What is the first thing that comes to mind when you hear the term ‘verbal abuse’? Screaming, shouting, abusing, and name-calling, right? Even though this is indeed verbal abuse, sometimes it can also be very subtle and might not even seem like you are being abused. But that’s the thing, isn’t it? Abuse is not always that straightforward but can have the same impact on the psych nevertheless.
When you’re on the other side of verbal abuse, the abuser doesn’t always have to scream at you or call you horrible names to make you feel bad about yourself; they can shatter your heart into pieces without saying a single word and simply through their subtle abusive actions.
So, how does it work exactly? How would you know that you’re being subjected to subtle forms of verbal abuse, but verbal abuse nevertheless?
The 7 Types Of Quiet Verbal Abuse That Are Hard To Notice
When someone makes you question your reality and tries to convince you that what you experienced never happened in the first place, that is when you’ll know that you are being gaslighted. Gaslighting is one of the most harmful weapons of abusers and manipulators, and one which they use very generously.
Some of the most common gaslighting phrases are as follows:
- “You are crazy, and you’re making things up!”
- “Come on, that never happened.”
- “You are just too sensitive.”
- “You must have heard it wrong.”
- “You pushed me to react this way.”
- “Why do you always have to be so emotional all the time? You need to chill!”
- “I was just joking!”
- “You can leave if you think I am such a bad person!”
- “You don’t have to be so dramatic all the time.”
- “You don’t know what you’re talking about.”
- “You are exaggerating and twisting things.”
- “There’s something wrong with you, that’s why you’re blaming me for it.”
- “No one likes you.”
- “You always need something to complain about!”
- “Don’t be a negative Nancy!”
So you see? There’s no name-calling, no abusive words per se, but it can still make you doubt yourself and even believe that you’re the culprit, not them. By gaslighting you, they completely change the narrative and pin the whole blame on you, and because they know all your weak points, they know what to say that will hurt you the most.
The whole motive of gaslighting is to make you doubt your sanity and sense of reality, and the moment you do that, they win. Gaslighting is one of the most horrible forms of subtle verbal abuse.
2. Absence Of Emotional Support, Validation And Love.
Many people have a tough time expressing their feelings to their loved ones, and that’s okay. But what’s not okay is withholding your appreciation, praise, emotional support, and kind words just because you don’t want to encourage and compliment someone. Many toxic parents do this to their children, in the name of ‘tough love’.

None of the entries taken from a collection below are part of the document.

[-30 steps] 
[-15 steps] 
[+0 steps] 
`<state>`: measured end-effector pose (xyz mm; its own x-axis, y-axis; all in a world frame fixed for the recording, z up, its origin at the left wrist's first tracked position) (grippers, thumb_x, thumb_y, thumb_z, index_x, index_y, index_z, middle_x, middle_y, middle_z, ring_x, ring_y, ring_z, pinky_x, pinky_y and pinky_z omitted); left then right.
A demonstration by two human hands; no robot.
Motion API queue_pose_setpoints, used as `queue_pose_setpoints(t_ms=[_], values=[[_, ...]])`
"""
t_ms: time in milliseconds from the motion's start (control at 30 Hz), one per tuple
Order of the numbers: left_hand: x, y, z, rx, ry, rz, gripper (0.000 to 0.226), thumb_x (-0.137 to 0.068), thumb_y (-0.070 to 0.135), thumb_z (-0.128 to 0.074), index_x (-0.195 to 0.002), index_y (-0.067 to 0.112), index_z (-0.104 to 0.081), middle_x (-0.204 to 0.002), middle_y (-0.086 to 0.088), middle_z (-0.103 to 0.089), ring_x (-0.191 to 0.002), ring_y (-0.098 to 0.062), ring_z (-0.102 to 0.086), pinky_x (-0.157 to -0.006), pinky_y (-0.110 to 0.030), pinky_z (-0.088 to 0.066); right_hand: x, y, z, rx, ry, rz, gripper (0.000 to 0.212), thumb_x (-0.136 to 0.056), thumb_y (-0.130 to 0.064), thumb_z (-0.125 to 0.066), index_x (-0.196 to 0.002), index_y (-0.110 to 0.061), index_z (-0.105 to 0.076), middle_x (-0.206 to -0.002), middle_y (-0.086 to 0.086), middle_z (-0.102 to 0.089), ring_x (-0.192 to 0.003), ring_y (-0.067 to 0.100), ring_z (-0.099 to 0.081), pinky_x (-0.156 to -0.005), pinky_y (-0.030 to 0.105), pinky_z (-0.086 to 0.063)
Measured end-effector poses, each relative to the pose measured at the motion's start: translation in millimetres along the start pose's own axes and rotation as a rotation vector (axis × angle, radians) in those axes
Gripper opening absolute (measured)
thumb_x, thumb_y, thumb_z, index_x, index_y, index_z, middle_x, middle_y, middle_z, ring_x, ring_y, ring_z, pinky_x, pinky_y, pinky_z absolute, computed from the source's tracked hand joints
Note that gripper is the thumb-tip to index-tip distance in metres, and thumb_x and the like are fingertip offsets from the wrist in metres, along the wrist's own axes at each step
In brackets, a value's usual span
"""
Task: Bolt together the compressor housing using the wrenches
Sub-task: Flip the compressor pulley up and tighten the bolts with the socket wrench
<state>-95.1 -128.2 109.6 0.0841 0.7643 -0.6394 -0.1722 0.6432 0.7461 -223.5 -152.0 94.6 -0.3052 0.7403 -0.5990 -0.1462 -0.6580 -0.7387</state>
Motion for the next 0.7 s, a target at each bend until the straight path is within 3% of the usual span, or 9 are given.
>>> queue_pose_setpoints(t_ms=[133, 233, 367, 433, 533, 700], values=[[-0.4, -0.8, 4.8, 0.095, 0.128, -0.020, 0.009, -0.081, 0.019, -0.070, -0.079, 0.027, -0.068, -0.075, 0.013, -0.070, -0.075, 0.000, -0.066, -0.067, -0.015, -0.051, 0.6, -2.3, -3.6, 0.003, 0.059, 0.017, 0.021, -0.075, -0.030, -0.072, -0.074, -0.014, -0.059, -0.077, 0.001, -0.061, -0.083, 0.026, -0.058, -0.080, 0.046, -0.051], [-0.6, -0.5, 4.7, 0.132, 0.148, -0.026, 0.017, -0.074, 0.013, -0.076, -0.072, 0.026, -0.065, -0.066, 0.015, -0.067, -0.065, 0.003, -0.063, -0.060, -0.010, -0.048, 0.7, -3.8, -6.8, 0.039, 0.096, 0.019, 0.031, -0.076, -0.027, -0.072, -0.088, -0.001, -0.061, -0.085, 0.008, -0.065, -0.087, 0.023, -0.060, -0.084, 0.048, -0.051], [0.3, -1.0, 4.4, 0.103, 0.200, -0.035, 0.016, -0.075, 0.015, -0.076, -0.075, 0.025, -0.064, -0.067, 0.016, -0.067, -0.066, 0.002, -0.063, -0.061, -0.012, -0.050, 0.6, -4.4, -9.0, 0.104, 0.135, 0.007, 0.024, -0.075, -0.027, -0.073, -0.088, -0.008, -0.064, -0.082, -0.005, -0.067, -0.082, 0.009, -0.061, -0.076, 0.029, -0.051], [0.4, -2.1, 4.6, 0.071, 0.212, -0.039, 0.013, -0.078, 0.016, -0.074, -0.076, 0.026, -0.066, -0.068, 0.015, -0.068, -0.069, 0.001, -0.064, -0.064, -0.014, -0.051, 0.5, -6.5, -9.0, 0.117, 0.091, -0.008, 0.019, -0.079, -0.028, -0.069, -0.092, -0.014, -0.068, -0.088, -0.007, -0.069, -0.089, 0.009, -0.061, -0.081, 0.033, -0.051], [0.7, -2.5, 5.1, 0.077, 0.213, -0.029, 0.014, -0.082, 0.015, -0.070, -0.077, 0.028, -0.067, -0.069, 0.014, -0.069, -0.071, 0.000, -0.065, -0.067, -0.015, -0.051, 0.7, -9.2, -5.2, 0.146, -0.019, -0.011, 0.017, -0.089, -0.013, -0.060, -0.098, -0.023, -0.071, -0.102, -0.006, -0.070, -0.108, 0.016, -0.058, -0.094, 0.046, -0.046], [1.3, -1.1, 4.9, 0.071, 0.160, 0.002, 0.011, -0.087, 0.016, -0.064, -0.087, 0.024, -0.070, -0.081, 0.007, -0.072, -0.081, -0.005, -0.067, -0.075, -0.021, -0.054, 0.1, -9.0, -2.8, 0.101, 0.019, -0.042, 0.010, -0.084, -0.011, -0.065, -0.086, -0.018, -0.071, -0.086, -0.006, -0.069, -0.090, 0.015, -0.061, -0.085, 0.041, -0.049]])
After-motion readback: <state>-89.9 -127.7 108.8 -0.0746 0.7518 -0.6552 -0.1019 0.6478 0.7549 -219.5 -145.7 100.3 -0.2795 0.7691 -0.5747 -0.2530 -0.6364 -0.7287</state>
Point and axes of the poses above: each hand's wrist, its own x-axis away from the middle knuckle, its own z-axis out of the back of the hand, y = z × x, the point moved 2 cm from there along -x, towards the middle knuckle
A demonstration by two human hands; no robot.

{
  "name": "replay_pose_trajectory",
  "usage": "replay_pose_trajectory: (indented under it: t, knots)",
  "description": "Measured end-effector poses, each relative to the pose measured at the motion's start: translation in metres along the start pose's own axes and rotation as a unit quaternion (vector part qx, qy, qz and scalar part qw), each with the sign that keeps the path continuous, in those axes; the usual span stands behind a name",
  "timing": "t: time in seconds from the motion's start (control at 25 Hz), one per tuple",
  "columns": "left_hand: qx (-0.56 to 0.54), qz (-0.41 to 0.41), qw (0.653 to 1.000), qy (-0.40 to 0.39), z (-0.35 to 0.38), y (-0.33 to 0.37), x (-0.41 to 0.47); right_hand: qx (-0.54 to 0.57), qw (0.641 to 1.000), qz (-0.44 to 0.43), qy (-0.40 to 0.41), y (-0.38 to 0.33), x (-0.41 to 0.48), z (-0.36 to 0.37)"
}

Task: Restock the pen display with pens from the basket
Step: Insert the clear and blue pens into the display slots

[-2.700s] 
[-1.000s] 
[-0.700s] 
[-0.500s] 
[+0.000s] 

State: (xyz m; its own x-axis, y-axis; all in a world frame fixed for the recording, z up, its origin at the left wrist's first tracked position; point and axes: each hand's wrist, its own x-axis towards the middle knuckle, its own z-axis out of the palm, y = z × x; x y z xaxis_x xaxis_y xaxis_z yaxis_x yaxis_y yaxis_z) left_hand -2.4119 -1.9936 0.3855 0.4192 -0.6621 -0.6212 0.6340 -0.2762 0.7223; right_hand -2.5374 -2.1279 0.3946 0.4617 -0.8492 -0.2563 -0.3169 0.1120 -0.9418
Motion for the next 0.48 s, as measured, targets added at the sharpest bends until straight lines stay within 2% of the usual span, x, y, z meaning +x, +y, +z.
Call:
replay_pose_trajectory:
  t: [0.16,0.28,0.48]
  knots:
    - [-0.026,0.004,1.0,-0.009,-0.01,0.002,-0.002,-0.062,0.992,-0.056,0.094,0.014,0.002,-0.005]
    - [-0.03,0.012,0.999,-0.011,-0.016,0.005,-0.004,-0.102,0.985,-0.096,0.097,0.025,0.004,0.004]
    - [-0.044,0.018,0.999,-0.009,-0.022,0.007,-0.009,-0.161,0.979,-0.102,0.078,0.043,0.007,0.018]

They always criticize, undermine, and humiliate their children because they want them to be strong and more successful, but what they don’t understand is that negative reinforcement alone doesn’t achieve anything. Positive reinforcement, positive validation, and support are non-negotiable. Lack of acknowledgment and love can make anybody feel that they don’t deserve love, or that they have to earn that love.
Invalidating your emotions and beliefs and making you feel like you are never good enough, and will never be good enough is one of the most painful forms of emotional and quiet verbal abuse and one that stays with you for the rest of your life. It’s slight and profound at the same time.